→ **Your goal**: Exactly the lines from the beginning of the listing below through the line that contains "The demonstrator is" should be transcribed, and pictures must stay out.

→ **Given data**:
----------------

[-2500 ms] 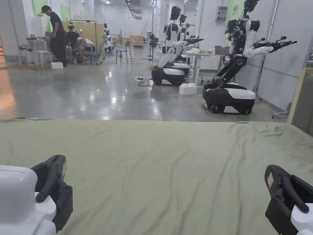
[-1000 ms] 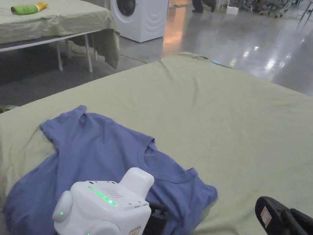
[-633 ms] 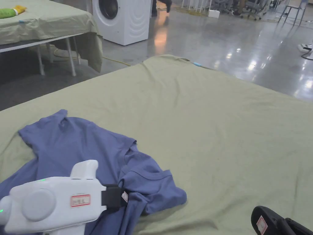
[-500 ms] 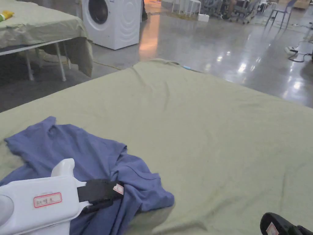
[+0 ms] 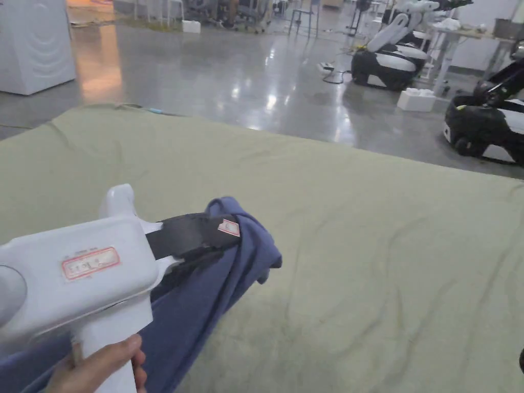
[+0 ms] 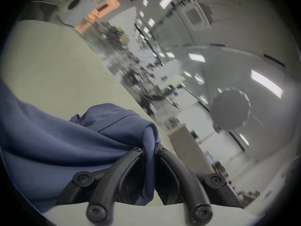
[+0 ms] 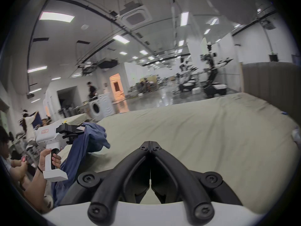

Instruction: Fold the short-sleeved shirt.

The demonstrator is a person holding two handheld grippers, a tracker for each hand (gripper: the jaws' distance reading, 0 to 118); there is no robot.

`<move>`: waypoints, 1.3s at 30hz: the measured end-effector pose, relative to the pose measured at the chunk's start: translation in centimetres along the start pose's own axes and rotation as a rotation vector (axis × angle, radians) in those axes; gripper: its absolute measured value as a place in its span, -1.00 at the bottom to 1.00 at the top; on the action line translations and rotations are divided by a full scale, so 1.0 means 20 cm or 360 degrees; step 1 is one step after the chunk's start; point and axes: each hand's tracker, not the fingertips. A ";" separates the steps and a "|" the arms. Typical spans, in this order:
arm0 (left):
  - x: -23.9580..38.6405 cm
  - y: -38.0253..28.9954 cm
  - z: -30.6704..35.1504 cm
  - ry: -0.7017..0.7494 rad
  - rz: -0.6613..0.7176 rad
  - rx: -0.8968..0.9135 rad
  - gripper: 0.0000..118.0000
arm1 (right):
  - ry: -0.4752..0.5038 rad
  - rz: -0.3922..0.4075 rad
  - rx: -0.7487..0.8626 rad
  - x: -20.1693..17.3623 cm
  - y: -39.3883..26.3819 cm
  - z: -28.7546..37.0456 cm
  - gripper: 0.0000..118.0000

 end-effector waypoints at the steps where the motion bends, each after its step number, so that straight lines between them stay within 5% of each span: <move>1: 0.08 -0.07 -0.11 -0.0058 -0.0044 -0.0073 -0.84 | -0.0051 0.0000 0.0020 0.04 0.01 0.05 -0.96; 10: 0.67 -0.96 -0.77 -0.0384 -0.0424 -0.0925 -0.83 | -0.0442 -0.0072 0.0151 0.36 0.02 0.46 -0.95; 13: 0.64 -1.26 -0.78 -0.0262 -0.0519 -0.1188 -0.83 | -0.0482 -0.0112 0.0139 0.42 -0.02 0.49 -0.96; 24: 0.47 -1.32 -0.68 -0.0129 -0.0487 -0.1286 -0.82 | -0.0202 -0.0186 -0.0052 0.29 -0.14 0.25 -0.93; 26: 0.49 -1.21 -0.56 -0.0221 -0.0363 -0.1182 -0.43 | -0.0096 -0.0195 -0.0069 0.25 -0.15 0.21 -0.47; 27: 0.49 -1.15 -0.47 -0.0263 -0.0304 -0.1129 0.23 | -0.0040 -0.0194 -0.0098 0.22 -0.15 0.18 -0.09; 28: 0.48 -1.08 -0.37 -0.0289 -0.0278 -0.1084 0.58 | -0.0004 -0.0186 -0.0113 0.19 -0.15 0.16 0.18; 29: 0.46 -1.00 -0.26 -0.0291 -0.0245 -0.0996 0.59 | 0.0018 -0.0167 -0.0122 0.16 -0.15 0.14 0.32; 32: 0.39 -0.82 0.12 0.0020 -0.0431 -0.0649 0.46 | 0.0065 -0.0077 -0.0156 0.08 -0.16 0.09 0.35; 34: 0.34 -0.74 0.33 0.0412 -0.0554 -0.0429 -1.00 | 0.0103 -0.0042 -0.0182 0.03 -0.17 0.06 0.35; 37: 0.19 -0.62 0.54 0.0842 -0.0543 -0.0313 -1.00 | 0.0199 -0.0052 -0.0259 -0.04 -0.18 0.01 0.27; 38: 0.16 -0.59 0.61 0.0956 -0.0515 -0.0222 -1.00 | 0.0247 -0.0048 -0.0292 -0.05 -0.18 0.00 0.13; 39: 0.12 -0.56 0.65 0.1024 -0.0480 -0.0154 -1.00 | 0.0261 -0.0040 -0.0298 -0.07 -0.18 -0.02 -0.37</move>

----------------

→ **Answer to the exercise**:
[-2500 ms] 
[-1000 ms] 
[-633 ms] 
[-500 ms] 
[+0 ms] 
[+0 ms] 
[+0 ms] 

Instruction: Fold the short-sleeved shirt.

The demonstrator is a person holding two handheld grippers, a tracker for each hand (gripper: the jaws' distance reading, 0 to 118); there is no robot.

This answer has been given in full.